Information supplied
--- START ---
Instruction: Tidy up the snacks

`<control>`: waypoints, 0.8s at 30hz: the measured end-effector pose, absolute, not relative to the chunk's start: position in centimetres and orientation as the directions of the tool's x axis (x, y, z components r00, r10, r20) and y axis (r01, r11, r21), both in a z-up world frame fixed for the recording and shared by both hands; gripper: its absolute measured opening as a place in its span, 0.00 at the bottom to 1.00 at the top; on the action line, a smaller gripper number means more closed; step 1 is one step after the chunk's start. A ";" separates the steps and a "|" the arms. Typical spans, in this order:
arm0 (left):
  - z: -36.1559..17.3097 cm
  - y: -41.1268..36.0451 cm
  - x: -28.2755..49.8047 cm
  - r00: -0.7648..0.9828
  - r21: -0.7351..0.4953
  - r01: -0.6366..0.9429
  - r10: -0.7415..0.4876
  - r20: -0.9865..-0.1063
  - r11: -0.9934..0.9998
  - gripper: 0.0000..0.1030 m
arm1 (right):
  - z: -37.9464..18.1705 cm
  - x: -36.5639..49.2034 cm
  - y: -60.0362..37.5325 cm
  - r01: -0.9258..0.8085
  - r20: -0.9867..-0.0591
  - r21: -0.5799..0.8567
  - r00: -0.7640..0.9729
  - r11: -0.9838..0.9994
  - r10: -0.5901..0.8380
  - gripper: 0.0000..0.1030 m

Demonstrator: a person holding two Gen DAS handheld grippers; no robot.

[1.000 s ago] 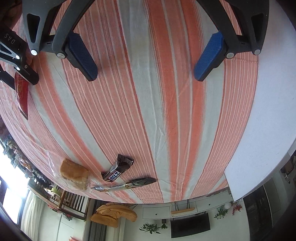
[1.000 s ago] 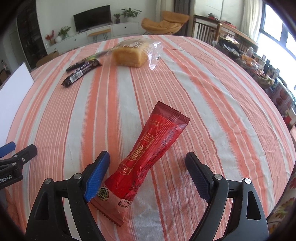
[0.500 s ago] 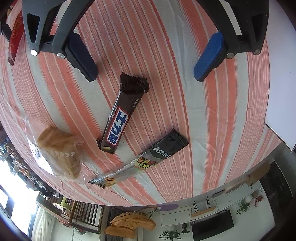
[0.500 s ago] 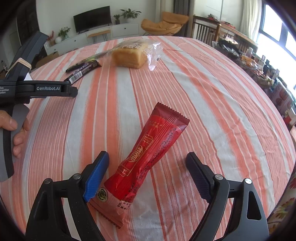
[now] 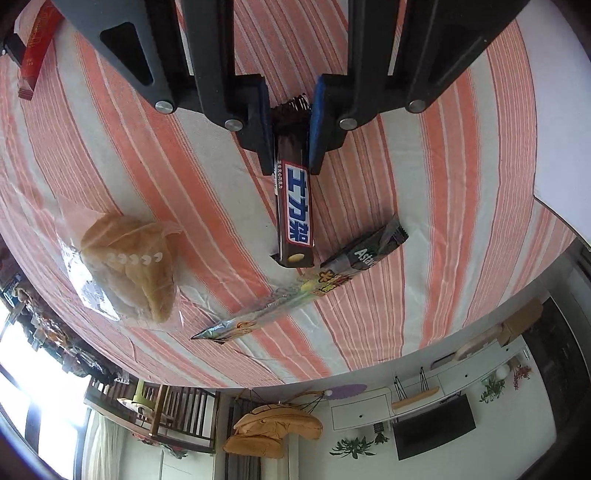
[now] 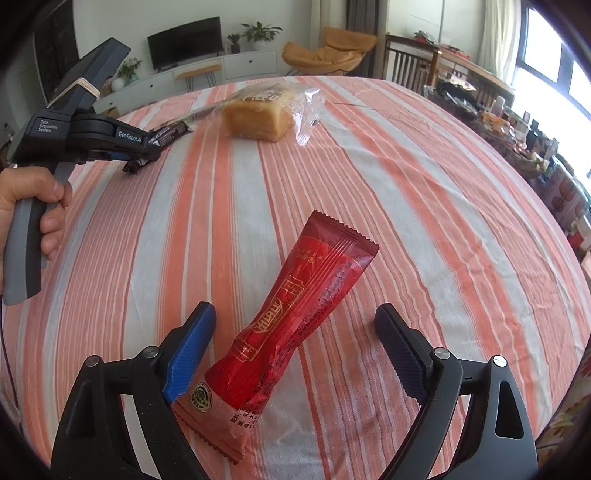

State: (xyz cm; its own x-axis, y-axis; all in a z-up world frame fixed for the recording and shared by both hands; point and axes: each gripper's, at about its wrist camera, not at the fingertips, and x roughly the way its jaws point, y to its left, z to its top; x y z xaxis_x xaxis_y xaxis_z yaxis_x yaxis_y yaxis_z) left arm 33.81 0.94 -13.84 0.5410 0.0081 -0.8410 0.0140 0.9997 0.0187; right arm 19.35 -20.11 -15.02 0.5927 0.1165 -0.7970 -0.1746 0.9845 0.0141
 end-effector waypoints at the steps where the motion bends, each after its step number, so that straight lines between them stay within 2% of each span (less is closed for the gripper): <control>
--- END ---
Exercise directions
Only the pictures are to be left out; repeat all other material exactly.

Written answer
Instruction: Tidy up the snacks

`<control>`: waypoints, 0.8s at 30hz: the measured end-effector pose, absolute, not relative to the chunk's start: position in centimetres and orientation as the directions of the tool's x axis (x, y, z components r00, r10, r20) and y axis (r01, r11, r21), both in a z-up world frame fixed for the recording and shared by both hands; gripper: its absolute measured opening as a place in its span, 0.00 at the bottom to 1.00 at the top; on the action line, a smaller gripper number means more closed; step 1 is one step after the chunk's start. A ";" separates the steps and a "|" the arms. Typical spans, in this order:
arm0 (left):
  - z: -36.1559..17.3097 cm
  - y: -41.1268..36.0451 cm
  - x: -28.2755..49.8047 cm
  - r00: -0.7648..0.9828
  - r21: -0.7351..0.4953
  - r01: -0.6366..0.9429
  - r10: -0.7415..0.4876
  - r20: -0.9865..-0.1063
  - r11: -0.9934..0.9998
  - gripper: 0.0000..0.1030 m
arm1 (right):
  - z: -37.9464..18.1705 cm
  - x: -36.5639..49.2034 cm
  - y: -60.0362..37.5325 cm
  - r01: -0.9258..0.8085
  - r20: -0.9867..-0.0591
  - r21: -0.5799..0.8567
  - r00: -0.7640..0.9729
  - r11: -0.9838..0.9994
  - r10: -0.5901..0.8380
  - gripper: 0.0000..0.1030 m

Demonstrator: a person holding two Gen DAS handheld grippers; no robot.

[1.000 s ago] 
[1.000 s ago] 
[0.500 s ago] 
[0.500 s ago] 
[now] 
[now] 

State: (xyz cm; its own x-axis, y-axis; all in a z-up world frame fixed for the recording and shared by both hands; point and axes: each gripper's, at about its wrist camera, not at the fingertips, and x roughly the way its jaws point, y to its left, z to its top; x y z xaxis_x xaxis_y xaxis_z yaxis_x yaxis_y yaxis_z) left arm 33.81 0.94 -13.84 0.5410 0.0081 -0.8410 0.0140 0.9997 0.0187; right arm 19.35 -20.11 -15.02 0.5927 0.1165 -0.7970 -0.1746 0.9845 0.0141
 end-effector waypoints at the steps where the motion bends, each after its step number, so that straight lines between them stay within 2% of each span (less is closed for the gripper): <control>

That makes the output complete.